##### Data provided #####

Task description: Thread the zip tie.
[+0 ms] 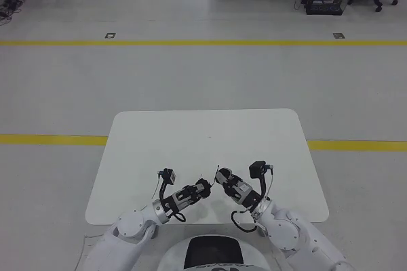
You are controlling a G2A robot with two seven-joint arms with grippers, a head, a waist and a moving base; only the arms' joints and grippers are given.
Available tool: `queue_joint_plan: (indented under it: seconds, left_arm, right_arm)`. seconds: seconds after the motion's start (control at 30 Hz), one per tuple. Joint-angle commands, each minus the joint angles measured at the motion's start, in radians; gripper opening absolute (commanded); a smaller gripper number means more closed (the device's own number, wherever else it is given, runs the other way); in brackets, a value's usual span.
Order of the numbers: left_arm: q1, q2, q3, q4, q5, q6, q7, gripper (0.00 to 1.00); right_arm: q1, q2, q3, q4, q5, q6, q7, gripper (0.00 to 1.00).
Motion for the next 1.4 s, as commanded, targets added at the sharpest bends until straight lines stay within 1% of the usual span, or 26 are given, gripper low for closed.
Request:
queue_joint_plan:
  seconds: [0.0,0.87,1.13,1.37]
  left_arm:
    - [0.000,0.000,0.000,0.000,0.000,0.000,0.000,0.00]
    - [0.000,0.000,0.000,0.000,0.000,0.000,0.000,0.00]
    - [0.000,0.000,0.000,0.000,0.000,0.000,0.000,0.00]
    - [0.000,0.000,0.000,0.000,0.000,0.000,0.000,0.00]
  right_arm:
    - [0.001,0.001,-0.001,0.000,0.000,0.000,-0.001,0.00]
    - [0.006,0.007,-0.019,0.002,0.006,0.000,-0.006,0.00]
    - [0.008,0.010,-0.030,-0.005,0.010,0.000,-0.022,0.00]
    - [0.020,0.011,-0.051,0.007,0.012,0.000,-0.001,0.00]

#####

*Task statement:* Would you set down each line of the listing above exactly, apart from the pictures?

*Expected answer:*
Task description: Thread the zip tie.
[+0 ms] 
You are controlling a G2A robot with two seven-joint arms with grippers, a head, a waist and a moving base; only the arms' joints and grippers are given.
Available tool: `queue_joint_plan: (indented under it: seconds, left_arm, right_arm)`. seconds: seconds after the motion's start (control at 30 Hz), one per tuple. Joint-angle commands, each minus the joint angles measured at the motion's start, in radians; gripper opening absolute (commanded); a smaller gripper number means more closed (the device's own number, wherever else it is given, runs the other way); in brackets, a value's usual span.
Order of the numbers: left_arm: q1, q2, q3, q4, q5, q6, q7, gripper (0.00 to 1.00); right_arm: q1, q2, q3, q4, q5, q6, q7, gripper (0.00 to 1.00).
Motion for the next 1.4 s, as commanded, targets added at the sharpest bends until straight lines stay within 1% of the usual span, or 26 are given, gripper low for closed.
Request:
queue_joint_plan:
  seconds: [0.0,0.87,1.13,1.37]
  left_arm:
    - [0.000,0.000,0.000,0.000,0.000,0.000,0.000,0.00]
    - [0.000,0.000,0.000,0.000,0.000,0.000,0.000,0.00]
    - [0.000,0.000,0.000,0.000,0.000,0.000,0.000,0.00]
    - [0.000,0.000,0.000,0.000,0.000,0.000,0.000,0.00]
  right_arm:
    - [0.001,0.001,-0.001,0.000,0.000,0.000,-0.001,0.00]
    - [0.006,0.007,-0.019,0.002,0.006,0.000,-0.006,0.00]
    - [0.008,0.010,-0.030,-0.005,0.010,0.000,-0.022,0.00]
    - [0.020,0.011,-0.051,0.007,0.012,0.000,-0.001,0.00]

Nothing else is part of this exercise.